Jeremy Leach (pictured), manager of hedge fund Vita Nova, has been calling time on equities since at least 2018, believing markets such as the S&P 500 had become overheated or 'toppy' in his words. He told Fundeye how he saw the correction coming for a long time.

"We've been expecting an event driven correction for some time. The difference between now and 2008 is today we've got a unilateral economic downturn and we're in the middle of a bear run," said Mr Leach.

He's also wary of those calling the end of COVID in China especially where the virus originated from the Wuhan province. He thinks the chance of further outbreaks in China is very high and makes a comparison to outbreak of Spanish flu a century earlier when the world didn't have modern medical treatments.

"I don't think we've got to the point yet where enough people have contracted COVID to be over the downturn.”

Regarding the event that he predicted would drive the correction, Mr Leach said he thought it might be the US going to war with Iran over the killing of one of the latter's generals earlier this year. "It probably would have happened if the Iranians weren’t stupid enough to shoot down a passenger jet full of civilians," he said.

Mr Leach said that most people were expecting an event-driven correction and the scale of the sell-off perhaps goes some way to proving him correct.
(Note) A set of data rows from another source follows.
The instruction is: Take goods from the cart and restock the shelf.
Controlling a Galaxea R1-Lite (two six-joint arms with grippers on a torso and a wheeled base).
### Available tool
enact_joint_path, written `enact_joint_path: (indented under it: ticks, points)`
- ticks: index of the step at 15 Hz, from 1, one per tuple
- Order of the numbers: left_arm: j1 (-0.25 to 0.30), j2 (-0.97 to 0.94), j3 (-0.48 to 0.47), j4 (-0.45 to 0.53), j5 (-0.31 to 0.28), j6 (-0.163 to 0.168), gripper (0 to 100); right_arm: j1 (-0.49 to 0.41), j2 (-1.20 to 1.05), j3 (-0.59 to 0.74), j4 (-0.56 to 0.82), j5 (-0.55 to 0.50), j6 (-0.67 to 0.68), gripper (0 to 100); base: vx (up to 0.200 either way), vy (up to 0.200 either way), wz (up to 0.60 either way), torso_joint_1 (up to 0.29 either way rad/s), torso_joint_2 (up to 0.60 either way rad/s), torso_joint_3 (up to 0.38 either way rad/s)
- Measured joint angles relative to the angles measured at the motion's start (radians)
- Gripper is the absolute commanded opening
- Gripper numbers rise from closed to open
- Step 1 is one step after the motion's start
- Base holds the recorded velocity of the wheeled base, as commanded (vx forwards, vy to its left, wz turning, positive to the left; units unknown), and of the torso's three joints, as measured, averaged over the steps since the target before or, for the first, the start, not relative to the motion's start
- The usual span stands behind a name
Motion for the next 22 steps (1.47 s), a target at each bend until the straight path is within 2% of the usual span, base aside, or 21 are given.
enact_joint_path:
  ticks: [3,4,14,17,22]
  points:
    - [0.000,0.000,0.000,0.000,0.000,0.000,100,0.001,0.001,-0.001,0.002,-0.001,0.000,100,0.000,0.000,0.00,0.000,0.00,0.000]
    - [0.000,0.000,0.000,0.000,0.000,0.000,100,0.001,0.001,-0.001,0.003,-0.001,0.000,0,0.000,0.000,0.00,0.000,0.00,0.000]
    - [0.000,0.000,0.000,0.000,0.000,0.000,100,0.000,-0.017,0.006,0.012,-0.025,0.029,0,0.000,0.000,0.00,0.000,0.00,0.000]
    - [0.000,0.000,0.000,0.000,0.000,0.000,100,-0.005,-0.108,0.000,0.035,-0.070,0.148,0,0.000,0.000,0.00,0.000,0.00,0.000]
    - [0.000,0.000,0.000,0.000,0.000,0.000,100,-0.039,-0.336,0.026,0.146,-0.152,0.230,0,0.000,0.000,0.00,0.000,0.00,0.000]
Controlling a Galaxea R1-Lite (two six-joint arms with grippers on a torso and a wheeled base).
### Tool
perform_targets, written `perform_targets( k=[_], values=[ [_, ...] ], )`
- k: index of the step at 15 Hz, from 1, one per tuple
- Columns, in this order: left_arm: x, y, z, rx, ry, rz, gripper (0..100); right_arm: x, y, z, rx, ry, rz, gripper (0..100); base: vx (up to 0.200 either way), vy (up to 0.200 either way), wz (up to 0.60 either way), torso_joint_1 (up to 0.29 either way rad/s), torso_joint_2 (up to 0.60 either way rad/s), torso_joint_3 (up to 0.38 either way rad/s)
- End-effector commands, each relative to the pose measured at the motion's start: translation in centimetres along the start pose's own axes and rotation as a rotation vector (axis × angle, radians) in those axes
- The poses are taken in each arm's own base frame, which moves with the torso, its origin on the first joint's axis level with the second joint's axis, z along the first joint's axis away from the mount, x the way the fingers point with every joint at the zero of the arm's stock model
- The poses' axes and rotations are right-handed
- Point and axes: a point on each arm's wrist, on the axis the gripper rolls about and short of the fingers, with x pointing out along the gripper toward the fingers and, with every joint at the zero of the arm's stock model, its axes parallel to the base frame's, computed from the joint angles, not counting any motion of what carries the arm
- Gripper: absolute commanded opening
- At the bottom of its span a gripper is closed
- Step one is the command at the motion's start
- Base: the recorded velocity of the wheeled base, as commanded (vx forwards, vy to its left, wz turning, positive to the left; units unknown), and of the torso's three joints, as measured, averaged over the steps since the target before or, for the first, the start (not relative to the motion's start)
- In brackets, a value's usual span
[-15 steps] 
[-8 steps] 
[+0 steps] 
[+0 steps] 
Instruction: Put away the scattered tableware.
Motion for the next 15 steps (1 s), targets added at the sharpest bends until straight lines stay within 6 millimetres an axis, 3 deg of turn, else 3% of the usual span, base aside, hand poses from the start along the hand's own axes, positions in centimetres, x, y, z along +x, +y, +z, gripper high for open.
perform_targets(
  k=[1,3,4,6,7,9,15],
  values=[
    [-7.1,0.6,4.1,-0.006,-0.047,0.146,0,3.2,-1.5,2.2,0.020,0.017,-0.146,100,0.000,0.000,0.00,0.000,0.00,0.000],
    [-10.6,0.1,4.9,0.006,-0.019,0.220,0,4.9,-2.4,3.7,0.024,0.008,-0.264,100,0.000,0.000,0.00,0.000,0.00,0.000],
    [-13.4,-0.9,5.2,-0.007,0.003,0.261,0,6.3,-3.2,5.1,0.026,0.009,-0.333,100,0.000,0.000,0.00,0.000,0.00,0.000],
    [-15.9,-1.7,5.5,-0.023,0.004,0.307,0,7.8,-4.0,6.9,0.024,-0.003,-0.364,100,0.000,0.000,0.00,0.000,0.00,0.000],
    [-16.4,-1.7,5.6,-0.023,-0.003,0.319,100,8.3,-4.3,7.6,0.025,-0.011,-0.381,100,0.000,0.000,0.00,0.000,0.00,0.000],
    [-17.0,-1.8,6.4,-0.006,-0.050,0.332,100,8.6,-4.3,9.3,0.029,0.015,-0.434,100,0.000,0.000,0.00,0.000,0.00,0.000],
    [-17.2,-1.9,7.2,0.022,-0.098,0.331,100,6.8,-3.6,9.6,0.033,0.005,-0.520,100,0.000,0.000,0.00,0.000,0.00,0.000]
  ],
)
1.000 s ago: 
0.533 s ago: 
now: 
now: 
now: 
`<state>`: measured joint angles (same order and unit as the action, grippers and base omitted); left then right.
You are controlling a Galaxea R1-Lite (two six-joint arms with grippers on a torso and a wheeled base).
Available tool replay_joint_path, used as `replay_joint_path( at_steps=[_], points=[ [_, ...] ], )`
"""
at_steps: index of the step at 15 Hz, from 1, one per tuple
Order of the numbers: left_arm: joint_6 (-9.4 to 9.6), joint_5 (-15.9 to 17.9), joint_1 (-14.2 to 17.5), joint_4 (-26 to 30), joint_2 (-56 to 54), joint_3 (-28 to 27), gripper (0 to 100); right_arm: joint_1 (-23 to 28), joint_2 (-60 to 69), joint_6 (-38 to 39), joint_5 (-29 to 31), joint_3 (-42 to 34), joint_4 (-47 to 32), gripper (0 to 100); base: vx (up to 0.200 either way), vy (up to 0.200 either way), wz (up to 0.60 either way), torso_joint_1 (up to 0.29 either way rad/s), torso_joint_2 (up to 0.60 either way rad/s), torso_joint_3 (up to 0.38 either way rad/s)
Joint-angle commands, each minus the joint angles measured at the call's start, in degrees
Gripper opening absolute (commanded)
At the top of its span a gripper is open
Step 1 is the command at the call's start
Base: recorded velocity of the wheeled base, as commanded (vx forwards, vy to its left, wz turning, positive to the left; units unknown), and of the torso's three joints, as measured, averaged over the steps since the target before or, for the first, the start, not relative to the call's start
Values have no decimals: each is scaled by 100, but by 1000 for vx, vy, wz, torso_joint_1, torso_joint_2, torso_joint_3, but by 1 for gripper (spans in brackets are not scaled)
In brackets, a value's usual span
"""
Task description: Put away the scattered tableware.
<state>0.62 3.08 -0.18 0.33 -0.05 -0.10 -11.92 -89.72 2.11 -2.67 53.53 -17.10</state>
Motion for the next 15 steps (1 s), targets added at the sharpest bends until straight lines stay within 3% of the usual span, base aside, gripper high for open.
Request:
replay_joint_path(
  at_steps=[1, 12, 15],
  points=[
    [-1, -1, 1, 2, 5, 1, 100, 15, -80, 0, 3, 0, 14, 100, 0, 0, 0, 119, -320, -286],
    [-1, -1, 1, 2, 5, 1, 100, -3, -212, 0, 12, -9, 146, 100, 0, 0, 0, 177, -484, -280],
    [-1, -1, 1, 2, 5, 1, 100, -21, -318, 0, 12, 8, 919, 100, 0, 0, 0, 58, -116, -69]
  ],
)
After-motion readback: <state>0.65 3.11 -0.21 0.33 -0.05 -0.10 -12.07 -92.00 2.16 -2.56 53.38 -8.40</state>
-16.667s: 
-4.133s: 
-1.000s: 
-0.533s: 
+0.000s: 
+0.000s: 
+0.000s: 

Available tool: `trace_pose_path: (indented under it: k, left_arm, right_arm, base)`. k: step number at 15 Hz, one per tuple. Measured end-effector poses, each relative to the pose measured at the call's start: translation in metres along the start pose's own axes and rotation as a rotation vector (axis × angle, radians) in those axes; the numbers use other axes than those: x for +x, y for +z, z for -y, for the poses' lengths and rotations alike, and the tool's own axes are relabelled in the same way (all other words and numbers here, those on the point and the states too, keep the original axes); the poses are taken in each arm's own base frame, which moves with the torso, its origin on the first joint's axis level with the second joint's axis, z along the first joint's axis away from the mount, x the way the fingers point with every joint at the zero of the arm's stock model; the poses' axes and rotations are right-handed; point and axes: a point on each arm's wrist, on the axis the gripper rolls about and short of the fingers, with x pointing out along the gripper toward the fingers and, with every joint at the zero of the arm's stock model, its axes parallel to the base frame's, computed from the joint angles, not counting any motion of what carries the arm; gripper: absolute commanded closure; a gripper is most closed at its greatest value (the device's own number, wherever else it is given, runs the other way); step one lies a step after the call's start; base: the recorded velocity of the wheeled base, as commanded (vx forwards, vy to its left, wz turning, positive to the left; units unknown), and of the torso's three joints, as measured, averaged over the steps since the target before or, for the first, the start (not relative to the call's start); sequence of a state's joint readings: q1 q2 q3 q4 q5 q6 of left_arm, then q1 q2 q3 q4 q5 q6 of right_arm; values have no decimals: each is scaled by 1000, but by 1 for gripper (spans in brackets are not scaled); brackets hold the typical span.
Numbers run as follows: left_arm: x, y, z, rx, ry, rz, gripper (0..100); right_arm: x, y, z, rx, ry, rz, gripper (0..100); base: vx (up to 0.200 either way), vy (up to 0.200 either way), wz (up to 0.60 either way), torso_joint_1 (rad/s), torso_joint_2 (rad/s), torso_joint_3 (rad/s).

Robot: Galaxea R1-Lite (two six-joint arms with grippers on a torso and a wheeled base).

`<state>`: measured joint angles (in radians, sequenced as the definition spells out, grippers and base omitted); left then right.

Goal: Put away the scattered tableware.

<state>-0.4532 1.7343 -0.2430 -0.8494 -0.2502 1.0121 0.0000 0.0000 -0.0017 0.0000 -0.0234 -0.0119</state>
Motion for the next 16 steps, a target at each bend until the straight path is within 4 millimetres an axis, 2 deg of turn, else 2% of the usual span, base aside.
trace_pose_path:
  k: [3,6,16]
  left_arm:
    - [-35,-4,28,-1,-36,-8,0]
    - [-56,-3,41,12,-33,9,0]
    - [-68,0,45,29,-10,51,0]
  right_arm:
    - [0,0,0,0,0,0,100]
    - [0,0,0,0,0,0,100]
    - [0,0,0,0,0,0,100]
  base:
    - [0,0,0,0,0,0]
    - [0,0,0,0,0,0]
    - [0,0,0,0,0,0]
He was surprised by the behaviour of traditional safe haven assets such as gold. The asset class did enjoy a bull run early on but he did not foresee the price stalling as it has done.

Where to put money to work

With equities unappealing, a strange place for hedge fund managers to be, Vita Nova has turned its attention to providing liquidity to other institutional investors. He targets those investors who have taken a position in a closed-ended fund and offers to take the shares of their hands, at a large discount of course.

Large players like Apollo in the US will tend to do a large capital raise to seed their funds, which are typically 10 year closed ended, they will then issue investors with bullet to part redemption payments during the term to distribute excess liquidity but no redemptions can be initiated by shareholders until the end of the closed period. Unfortunately for some, this money is tied up for 10 years and if there's been a misalignment of investment horizons between the investors in the fund and the underlying assets held in the fund, investors may be willing to take a haircut on their initial investment. Up to $.50 in the dollar.

"We go back to the issuer and say 'we would prefer to get liquid in less than 10 years so would you consider converting our shares to debt with a very low coupon and a maturity of 2-3 years?' Many issuers agree to these terms,'" said Mr Leach.

Therefore although Vita Nova may take a haircut of 20 percent, given they've bought the shares at a large discount and now also gain income, it's a simple strategy that seems to be working given the fund is up year-to-date.